• **Work request**:
All records that follow are to be copied exactly, with images omitted.

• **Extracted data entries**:
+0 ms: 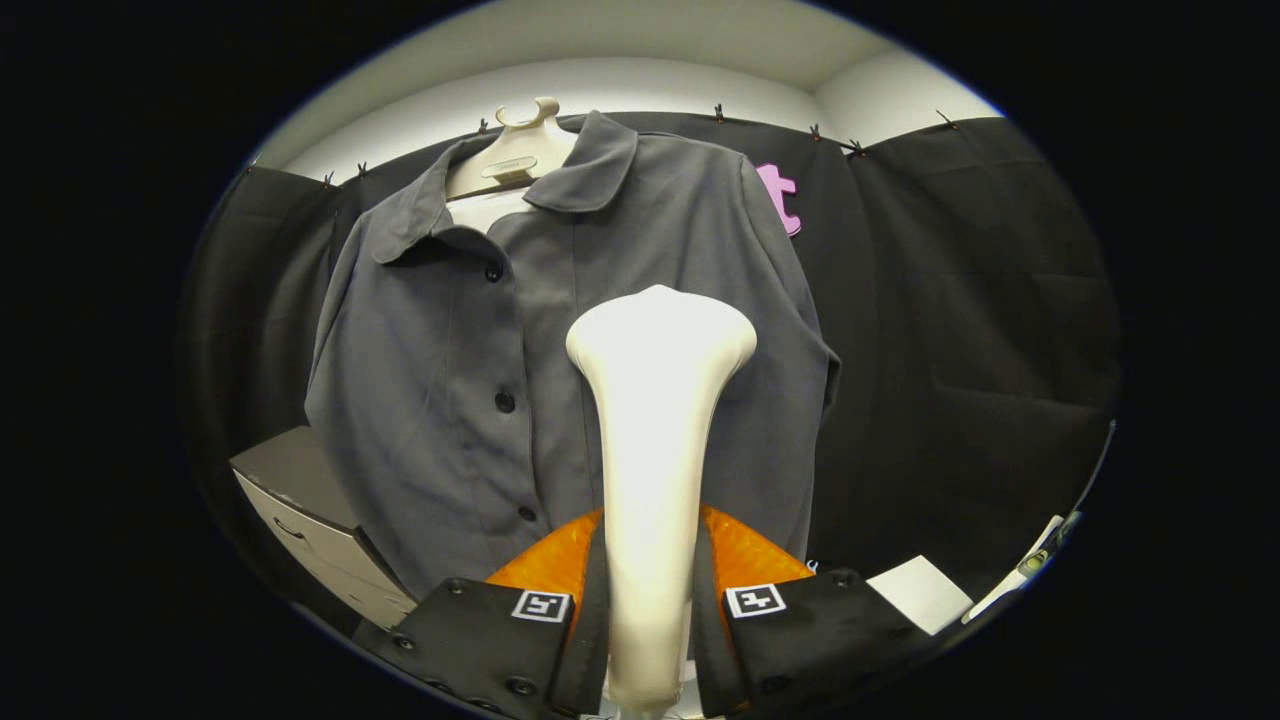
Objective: Iron the clothes twice with a garment steamer, once on the left side and once on the right side.
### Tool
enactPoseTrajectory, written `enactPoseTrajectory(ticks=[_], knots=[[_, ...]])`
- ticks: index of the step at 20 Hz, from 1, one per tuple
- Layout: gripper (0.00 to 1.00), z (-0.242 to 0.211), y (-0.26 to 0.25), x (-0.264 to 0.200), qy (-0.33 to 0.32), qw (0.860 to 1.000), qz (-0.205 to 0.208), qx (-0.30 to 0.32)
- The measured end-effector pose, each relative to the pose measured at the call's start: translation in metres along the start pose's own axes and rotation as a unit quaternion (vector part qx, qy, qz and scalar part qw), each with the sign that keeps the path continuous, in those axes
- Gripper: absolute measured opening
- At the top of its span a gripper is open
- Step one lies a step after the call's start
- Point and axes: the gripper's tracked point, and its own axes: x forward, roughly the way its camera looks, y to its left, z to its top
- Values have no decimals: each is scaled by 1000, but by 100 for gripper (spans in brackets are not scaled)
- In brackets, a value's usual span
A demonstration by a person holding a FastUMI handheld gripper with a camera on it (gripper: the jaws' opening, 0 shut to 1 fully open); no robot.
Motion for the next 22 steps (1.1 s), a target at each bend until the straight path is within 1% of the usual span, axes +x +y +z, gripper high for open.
enactPoseTrajectory(ticks=[10, 22], knots=[[43, -52, -13, -1, 27, 1000, -8, 11], [43, -122, -19, -1, 80, 997, -17, 12]])
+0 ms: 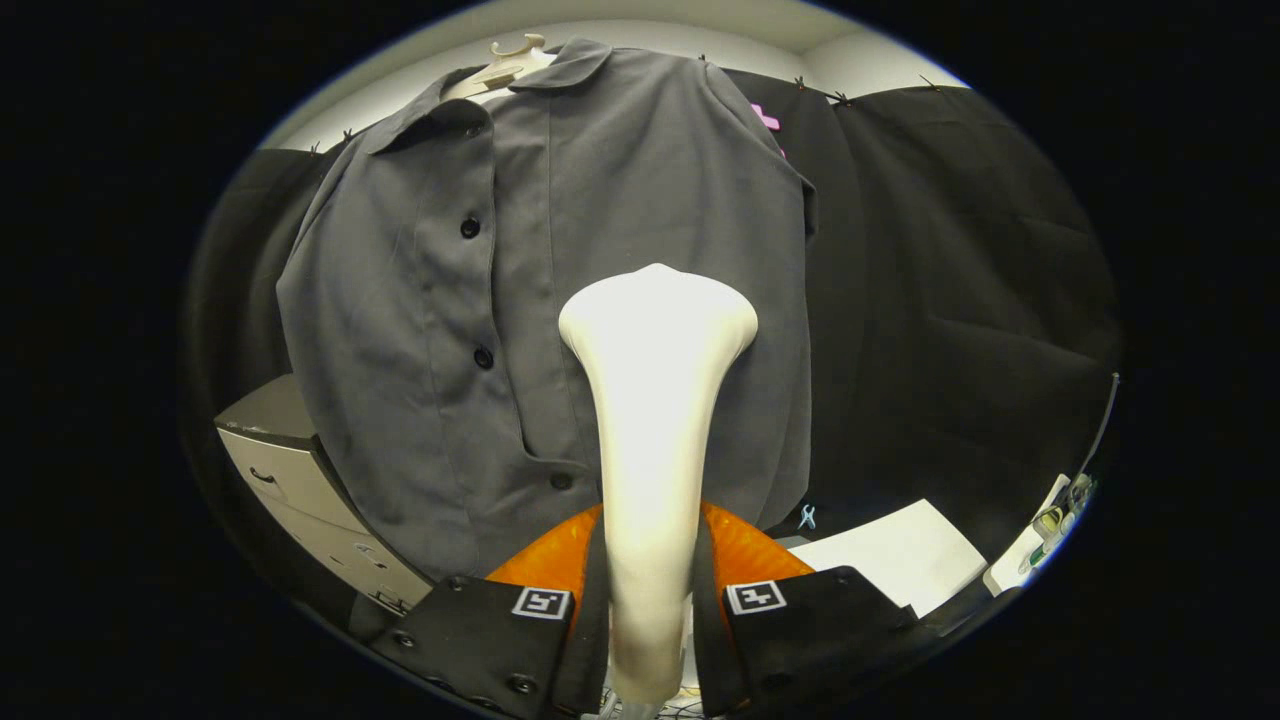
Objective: Iron the clothes twice with a garment steamer, once on the left side and once on the right side.
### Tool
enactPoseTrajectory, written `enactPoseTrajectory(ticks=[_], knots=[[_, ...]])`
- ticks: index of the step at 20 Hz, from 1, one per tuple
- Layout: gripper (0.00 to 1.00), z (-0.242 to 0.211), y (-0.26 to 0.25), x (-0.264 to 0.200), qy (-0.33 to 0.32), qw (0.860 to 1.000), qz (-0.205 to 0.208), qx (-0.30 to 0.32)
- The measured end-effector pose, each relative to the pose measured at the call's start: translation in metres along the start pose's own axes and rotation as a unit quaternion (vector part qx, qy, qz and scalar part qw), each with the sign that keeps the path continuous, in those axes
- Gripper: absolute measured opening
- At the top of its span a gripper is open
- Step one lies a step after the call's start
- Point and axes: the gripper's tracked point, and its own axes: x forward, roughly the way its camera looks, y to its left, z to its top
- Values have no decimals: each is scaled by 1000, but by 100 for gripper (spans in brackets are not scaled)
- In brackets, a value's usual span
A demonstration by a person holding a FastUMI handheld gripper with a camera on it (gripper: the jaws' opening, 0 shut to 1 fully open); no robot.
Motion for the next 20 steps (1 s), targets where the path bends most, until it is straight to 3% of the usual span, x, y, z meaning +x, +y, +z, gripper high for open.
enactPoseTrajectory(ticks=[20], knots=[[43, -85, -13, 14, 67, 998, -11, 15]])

• **Solution to this task**:
+0 ms: 
Objective: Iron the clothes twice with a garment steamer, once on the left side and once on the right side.
### Tool
enactPoseTrajectory, written `enactPoseTrajectory(ticks=[_], knots=[[_, ...]])`
- ticks: index of the step at 20 Hz, from 1, one per tuple
- Layout: gripper (0.00 to 1.00), z (-0.242 to 0.211), y (-0.26 to 0.25), x (-0.264 to 0.200), qy (-0.33 to 0.32), qw (0.860 to 1.000), qz (-0.205 to 0.208), qx (-0.30 to 0.32)
- The measured end-effector pose, each relative to the pose measured at the call's start: translation in metres along the start pose's own axes and rotation as a unit quaternion (vector part qx, qy, qz and scalar part qw), each with the sign that keeps the path continuous, in those axes
- Gripper: absolute measured opening
- At the top of its span a gripper is open
- Step one lies a step after the call's start
- Point and axes: the gripper's tracked point, and its own axes: x forward, roughly the way its camera looks, y to its left, z to its top
- Values have no decimals: each is scaled by 1000, but by 100 for gripper (spans in brackets are not scaled)
- In brackets, a value's usual span
A demonstration by a person holding a FastUMI handheld gripper with a camera on it (gripper: the jaws' opening, 0 shut to 1 fully open); no robot.
Motion for the next 22 steps (1.1 s), a target at each bend until the straight path is within 1% of the usual span, axes +x +y +z, gripper high for open.
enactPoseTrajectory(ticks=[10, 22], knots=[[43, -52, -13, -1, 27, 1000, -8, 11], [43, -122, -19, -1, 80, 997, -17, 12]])
+0 ms: 
Objective: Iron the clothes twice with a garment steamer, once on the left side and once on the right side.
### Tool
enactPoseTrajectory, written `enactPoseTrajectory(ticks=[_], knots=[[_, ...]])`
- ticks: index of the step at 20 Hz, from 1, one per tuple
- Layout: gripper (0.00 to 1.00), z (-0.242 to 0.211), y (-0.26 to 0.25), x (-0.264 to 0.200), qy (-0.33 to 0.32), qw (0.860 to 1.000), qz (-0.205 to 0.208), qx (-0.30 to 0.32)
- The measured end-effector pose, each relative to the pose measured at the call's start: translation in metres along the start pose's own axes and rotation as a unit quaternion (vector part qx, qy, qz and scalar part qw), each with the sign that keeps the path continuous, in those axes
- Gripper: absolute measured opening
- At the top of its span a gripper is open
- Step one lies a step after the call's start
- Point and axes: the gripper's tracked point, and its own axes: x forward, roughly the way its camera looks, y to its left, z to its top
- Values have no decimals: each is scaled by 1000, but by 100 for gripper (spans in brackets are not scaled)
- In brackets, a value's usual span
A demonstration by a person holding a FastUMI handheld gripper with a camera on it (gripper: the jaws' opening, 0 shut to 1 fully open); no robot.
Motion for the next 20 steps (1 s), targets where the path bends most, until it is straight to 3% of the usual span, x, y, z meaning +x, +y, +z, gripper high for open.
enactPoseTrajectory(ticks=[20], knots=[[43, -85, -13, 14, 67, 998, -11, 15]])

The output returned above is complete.